Abstractie met street credibility
Over het werk van Stefan Annerel
Hoe een kunstwerk gemaakt wordt is doorgaans enkel interessant voor de maker.
Als toeschouwer wil je vooral weten waarom de kunstenaar doet wat hij doet, en wat hij of zij ermee beoogt.
Met de kunst van Stefan Annerel (51) ligt dat anders. In zijn geval verklaart het hoe ten dele ook het waarom.
Annerel is de zoon van een schrijnwerker. Voor een kind van de bouwsector zijn materiaalkennis, vakbekwaamheid en productiviteit geen ijdele begrippen.
Het verschil tussen zijn werk en dat van andere abstracte kunstenaars, zit ‘m voor een belangrijk deel in de ‘bouw’ ervan: de materialen waaruit het is samengesteld, de manier waarop het wordt geassembleerd.

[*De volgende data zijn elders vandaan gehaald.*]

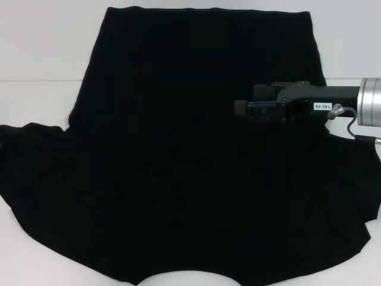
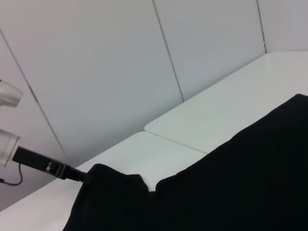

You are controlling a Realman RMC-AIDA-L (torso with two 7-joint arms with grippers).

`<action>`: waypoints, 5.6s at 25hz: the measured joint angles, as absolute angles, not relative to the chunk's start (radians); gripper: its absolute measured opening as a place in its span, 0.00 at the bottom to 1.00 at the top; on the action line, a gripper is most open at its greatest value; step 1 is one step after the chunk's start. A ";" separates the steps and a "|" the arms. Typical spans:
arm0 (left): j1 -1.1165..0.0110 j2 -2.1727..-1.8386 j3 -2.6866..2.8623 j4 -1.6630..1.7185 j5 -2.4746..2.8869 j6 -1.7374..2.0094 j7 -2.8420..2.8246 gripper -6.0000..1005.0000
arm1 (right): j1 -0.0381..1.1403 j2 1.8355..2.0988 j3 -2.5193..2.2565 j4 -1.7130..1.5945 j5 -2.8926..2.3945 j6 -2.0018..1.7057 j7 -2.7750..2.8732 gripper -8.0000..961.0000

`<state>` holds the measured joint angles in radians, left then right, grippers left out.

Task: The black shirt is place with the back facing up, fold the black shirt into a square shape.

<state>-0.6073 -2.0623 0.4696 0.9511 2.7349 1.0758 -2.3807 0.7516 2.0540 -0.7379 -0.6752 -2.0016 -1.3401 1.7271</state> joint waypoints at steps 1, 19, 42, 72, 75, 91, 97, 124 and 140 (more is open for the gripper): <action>-0.608 -2.062 0.469 0.951 2.735 1.070 -2.381 0.01 | 0.752 2.054 -0.738 -0.675 -2.002 -1.340 1.727 0.92; -0.614 -2.059 0.471 0.950 2.737 1.062 -2.380 0.02 | 0.750 2.058 -0.738 -0.675 -2.002 -1.339 1.727 0.92; -0.606 -2.067 0.459 1.006 2.734 1.191 -2.381 0.02 | 0.749 2.060 -0.738 -0.672 -2.002 -1.339 1.714 0.92; -0.587 -2.145 0.645 0.887 2.042 1.514 -1.988 0.42 | 0.714 1.980 -0.626 -0.670 -2.006 -1.330 1.840 0.91; -0.572 -2.135 0.644 0.808 1.902 1.580 -1.822 0.54 | 0.699 1.925 -0.632 -0.661 -2.011 -1.318 1.967 0.91; -0.556 -2.162 0.806 0.687 1.908 1.583 -1.283 0.91 | 0.645 1.781 -0.623 -0.711 -2.421 -1.584 2.524 0.91; -0.560 -2.163 0.825 0.691 1.943 1.574 -1.238 0.91 | 0.644 1.774 -0.621 -0.698 -2.465 -1.647 2.578 0.91; -0.568 -2.163 0.852 0.693 1.970 1.498 -1.226 0.89 | 0.693 1.808 -0.683 -0.518 -2.554 -1.446 2.610 0.90; -0.578 -2.156 0.844 0.705 1.969 1.494 -1.251 0.87 | 0.699 1.849 -0.686 -0.525 -2.559 -1.347 2.601 0.33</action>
<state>-0.5781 -2.1557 0.8436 0.7046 1.9695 1.4938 -1.2513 0.6990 1.8488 -0.6856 -0.5248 -2.5590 -1.3470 2.6008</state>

Het ‘grondplan’ is een collage van repen gekleurd of beschilderd papier, tape, en soms ook lapjes textiel en stukjes plastic. Het ‘fundament’ waarin de collage wordt gevat, is een diepe lijst op een houten paneel. Daarover komt een glasplaat, die wordt beschilderd met acrylverf, in brede banen en primaire kleuren. En daar bovenop: zes of zeven lagen epoxyhars. Tussen de ‘etages’ van epoxy wordt de compositie verder verfijnd door de schilder.
Zo bereikt de kunst van Stefan Annerel zijn diepte en zijn glans. Zo zet de kunstenaar zijn unieke signatuur. En zo doet hij het al bijna vijftien jaar.
Uit de architectuur en de alchemie van het werk kun je het verhaal afleiden.
Onder het glimmende, transparante oppervlak van uitgeharde hars zit de complexiteit, de veelkleurigheid en de meerstemmigheid, van het leven in de stad. De patronen van Borgerhout, waar de kunstenaar woont en werkt. De banen van licht en de golven van rumoer die zijn zolderatelier binnenstromen via de grote ramen.
Maar gaandeweg zijn de composities ook een spel met globale culturele referenties geworden. In de serie ‘Kill Bill’ verwijst het geel naar de jumpsuit die actrice Uma Thurman draagt in de gelijknamige film van Quentin Tarantino. En ‘Scheme Color’ verwijst naar het logo van ‘Spider Man’, waarvan ook de kleurencombinatie (twee tinten rood en twee tinten blauw) gepatenteerd is. Ook de krachtige kleuren en blinkende stoffen van sportkledij, en met name voetbalshirts, inspireren Annerel. Ze resoneren in werken als ‘Celtic FC’ (het donkergroen) en ‘Chelsea FC’ (blauw en wit).
De abstractie van Stefan Annerel is allesbehalve minimalistisch. Het gaat bij hem niet over uitzuivering en reductie, maar veeleer om stapeling, overlapping en vermenigvuldiging. Creatie is inspiratie, maar ook toewijding en routine. Kunst is het spel dat elke dag wordt gespeeld. Soms gaat het er ruw aan toe, maar de onzuiverheden worden bewust niet weggewerkt. Imperfecties versterken niet alleen het trompe l’oeil-effect, ze verlenen elk werk ook een eigen individualiteit. En een hogere graad van waarachtigheid. Onzuiver, onvolmaakt als het leven zelf. Abstractie met street credibility.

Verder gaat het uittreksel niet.